▸ **What you have to do**
What should you transcribe? Every line from the top of the records below through the line with "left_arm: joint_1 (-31", exactly, and no pictures.

┌──

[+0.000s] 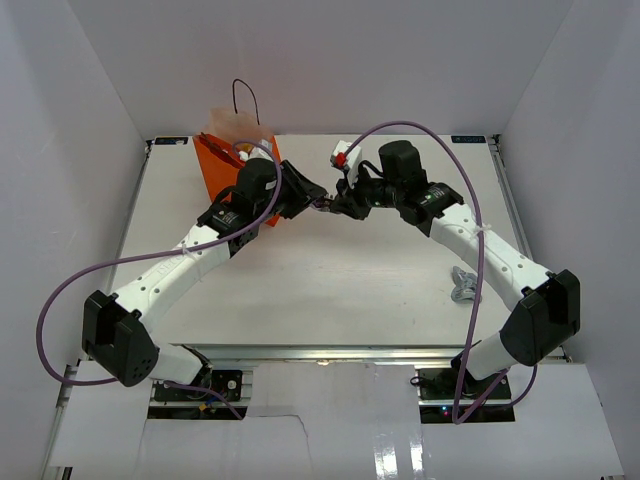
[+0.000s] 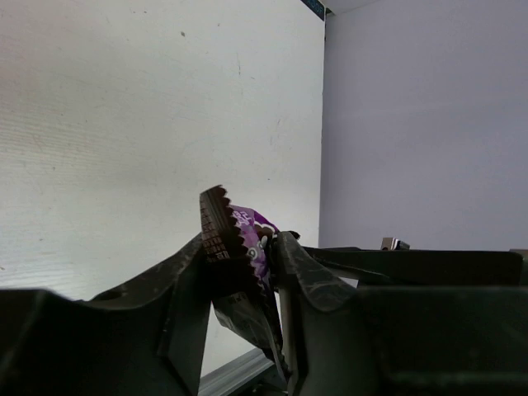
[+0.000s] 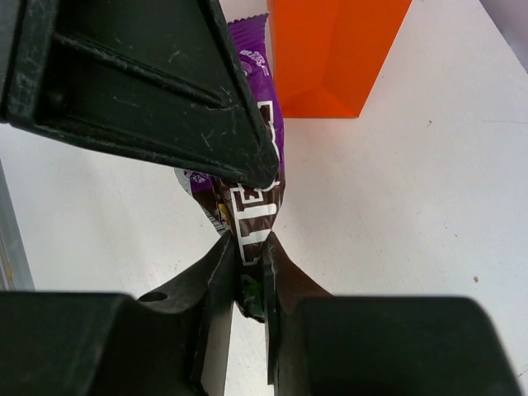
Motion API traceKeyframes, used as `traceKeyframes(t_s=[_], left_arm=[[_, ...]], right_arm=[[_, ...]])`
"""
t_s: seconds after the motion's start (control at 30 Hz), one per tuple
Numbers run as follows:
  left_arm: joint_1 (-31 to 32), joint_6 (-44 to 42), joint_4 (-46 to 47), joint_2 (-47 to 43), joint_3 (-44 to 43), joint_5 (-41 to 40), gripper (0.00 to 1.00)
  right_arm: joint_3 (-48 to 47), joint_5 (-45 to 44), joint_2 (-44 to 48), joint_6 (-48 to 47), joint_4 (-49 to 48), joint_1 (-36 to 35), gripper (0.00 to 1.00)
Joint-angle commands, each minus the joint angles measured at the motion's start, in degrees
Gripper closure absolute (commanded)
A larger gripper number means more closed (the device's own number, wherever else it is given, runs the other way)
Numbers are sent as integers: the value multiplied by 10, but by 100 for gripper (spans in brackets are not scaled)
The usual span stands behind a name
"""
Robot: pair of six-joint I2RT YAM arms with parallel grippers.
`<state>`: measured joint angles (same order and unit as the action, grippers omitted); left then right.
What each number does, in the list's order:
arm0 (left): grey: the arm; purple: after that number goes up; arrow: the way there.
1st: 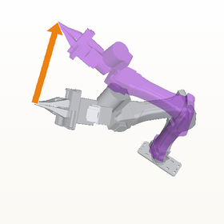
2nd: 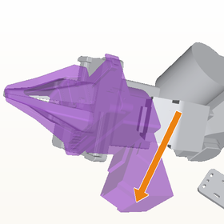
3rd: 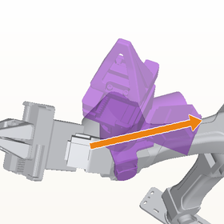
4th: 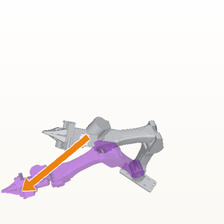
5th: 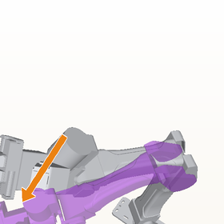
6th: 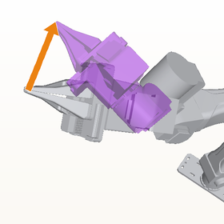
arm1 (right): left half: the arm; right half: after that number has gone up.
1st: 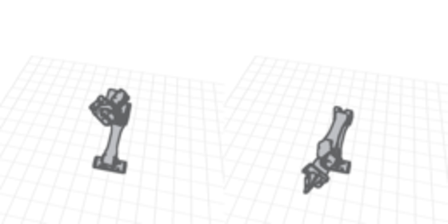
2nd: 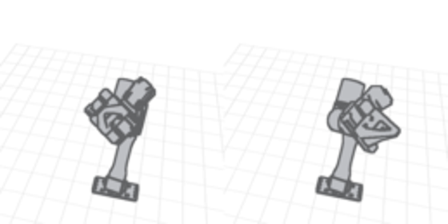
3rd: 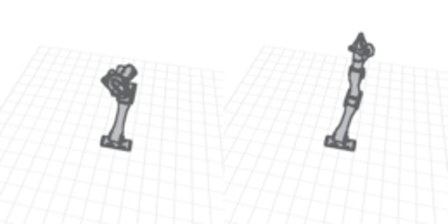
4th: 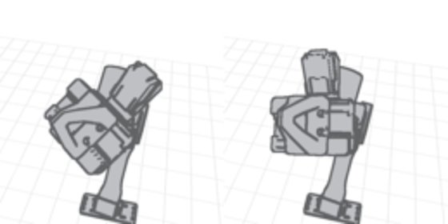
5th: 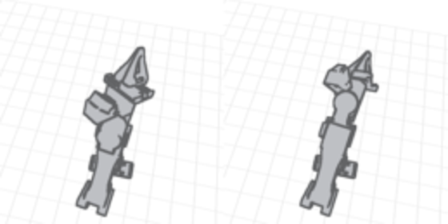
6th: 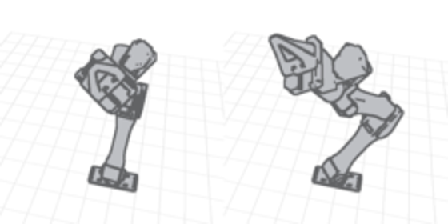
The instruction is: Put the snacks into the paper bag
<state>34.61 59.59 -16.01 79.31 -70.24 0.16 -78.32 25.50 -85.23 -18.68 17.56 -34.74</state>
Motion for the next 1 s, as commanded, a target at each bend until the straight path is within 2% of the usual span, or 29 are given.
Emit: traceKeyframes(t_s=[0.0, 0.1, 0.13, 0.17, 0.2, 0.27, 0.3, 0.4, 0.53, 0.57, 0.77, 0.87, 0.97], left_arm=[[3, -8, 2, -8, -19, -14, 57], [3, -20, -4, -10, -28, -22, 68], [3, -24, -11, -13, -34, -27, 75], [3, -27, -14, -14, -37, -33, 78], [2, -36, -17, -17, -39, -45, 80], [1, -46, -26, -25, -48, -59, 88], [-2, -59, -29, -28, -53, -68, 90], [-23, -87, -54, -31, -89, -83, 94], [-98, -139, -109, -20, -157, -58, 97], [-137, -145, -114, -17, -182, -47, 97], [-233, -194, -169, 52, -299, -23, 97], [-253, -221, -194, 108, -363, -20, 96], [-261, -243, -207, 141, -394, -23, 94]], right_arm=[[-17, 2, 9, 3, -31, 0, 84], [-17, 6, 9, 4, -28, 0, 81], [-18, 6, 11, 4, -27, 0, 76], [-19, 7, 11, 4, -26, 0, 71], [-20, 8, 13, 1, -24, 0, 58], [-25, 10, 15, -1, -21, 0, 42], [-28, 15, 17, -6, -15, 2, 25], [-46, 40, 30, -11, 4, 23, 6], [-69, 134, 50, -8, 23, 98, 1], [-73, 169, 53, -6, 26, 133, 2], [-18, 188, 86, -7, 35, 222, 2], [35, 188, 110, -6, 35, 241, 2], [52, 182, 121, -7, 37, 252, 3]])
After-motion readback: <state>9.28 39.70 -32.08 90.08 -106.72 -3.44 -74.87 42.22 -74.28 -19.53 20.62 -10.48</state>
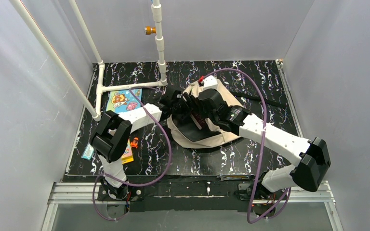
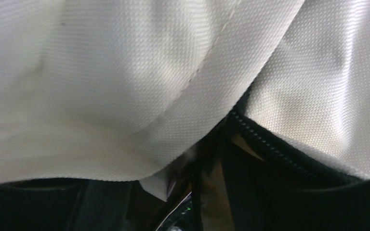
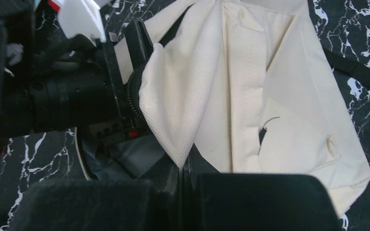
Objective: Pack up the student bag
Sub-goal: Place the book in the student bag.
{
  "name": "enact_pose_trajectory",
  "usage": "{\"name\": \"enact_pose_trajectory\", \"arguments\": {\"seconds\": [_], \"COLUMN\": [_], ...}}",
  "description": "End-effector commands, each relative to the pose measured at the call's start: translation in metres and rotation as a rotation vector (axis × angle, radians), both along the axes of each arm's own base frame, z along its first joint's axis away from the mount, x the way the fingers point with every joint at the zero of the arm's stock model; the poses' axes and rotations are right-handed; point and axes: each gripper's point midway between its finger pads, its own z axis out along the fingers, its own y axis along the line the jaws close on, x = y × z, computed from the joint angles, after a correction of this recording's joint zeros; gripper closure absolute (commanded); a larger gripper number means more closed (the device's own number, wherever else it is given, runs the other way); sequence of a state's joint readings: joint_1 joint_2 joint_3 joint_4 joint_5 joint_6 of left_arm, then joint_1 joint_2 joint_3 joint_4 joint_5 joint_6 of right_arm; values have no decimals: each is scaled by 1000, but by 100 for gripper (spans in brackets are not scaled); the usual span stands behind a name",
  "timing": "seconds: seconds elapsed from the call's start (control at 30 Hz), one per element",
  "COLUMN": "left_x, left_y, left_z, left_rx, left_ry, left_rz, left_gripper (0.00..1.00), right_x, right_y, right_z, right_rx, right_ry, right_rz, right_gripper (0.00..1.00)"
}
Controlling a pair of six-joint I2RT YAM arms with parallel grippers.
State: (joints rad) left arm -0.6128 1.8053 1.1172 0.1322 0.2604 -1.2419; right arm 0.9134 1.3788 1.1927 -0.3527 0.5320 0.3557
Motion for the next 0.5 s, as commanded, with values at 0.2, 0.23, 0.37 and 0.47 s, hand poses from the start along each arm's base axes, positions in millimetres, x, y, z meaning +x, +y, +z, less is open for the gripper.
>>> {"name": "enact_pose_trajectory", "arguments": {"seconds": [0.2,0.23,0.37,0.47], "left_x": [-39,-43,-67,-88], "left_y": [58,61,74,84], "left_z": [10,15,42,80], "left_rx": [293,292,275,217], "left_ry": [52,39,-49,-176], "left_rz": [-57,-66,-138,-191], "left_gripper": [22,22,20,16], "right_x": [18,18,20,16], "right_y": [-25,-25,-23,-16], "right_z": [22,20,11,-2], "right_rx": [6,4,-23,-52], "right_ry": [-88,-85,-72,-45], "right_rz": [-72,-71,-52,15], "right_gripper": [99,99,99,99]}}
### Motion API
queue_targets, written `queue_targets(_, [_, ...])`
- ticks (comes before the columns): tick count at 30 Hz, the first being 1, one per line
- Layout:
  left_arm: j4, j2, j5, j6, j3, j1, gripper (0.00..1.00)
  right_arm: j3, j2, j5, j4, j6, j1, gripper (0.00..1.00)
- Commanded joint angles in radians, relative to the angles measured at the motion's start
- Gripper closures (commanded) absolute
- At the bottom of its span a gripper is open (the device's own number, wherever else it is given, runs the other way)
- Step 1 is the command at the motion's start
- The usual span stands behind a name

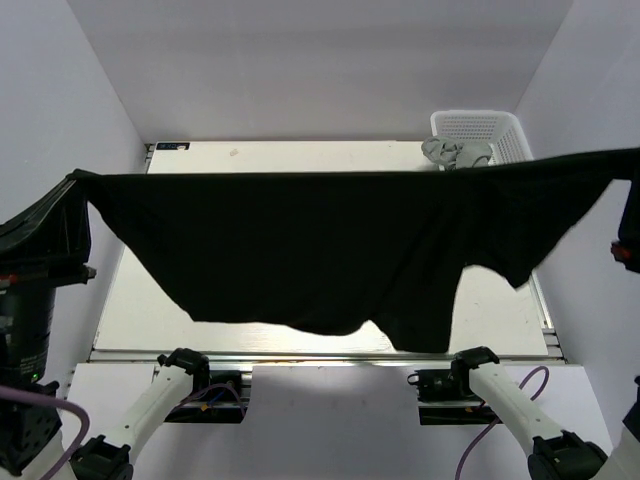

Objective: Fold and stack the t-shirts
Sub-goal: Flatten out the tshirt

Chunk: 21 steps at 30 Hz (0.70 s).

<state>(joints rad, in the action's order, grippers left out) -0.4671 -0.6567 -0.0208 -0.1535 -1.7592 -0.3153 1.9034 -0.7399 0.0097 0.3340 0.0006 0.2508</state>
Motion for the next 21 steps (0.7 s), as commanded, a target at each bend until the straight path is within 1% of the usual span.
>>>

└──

▸ **Response area**
[+0.000s] 
[+0.000s] 
[+0.000s] 
Motion API traceKeyframes, used as `traceKeyframes(t_s=[_], left_arm=[[_, ...]], right_arm=[[_, ...]])`
"""
t_s: seconds after the motion's start (control at 30 Hz), one per tuple
Numbers run as follows:
  left_arm: joint_1 (-31 to 32), joint_6 (-44 to 42), joint_4 (-46 to 47), joint_2 (-47 to 43), joint_3 (-44 to 43), joint_5 (-41 to 40), gripper (0.00 to 1.00)

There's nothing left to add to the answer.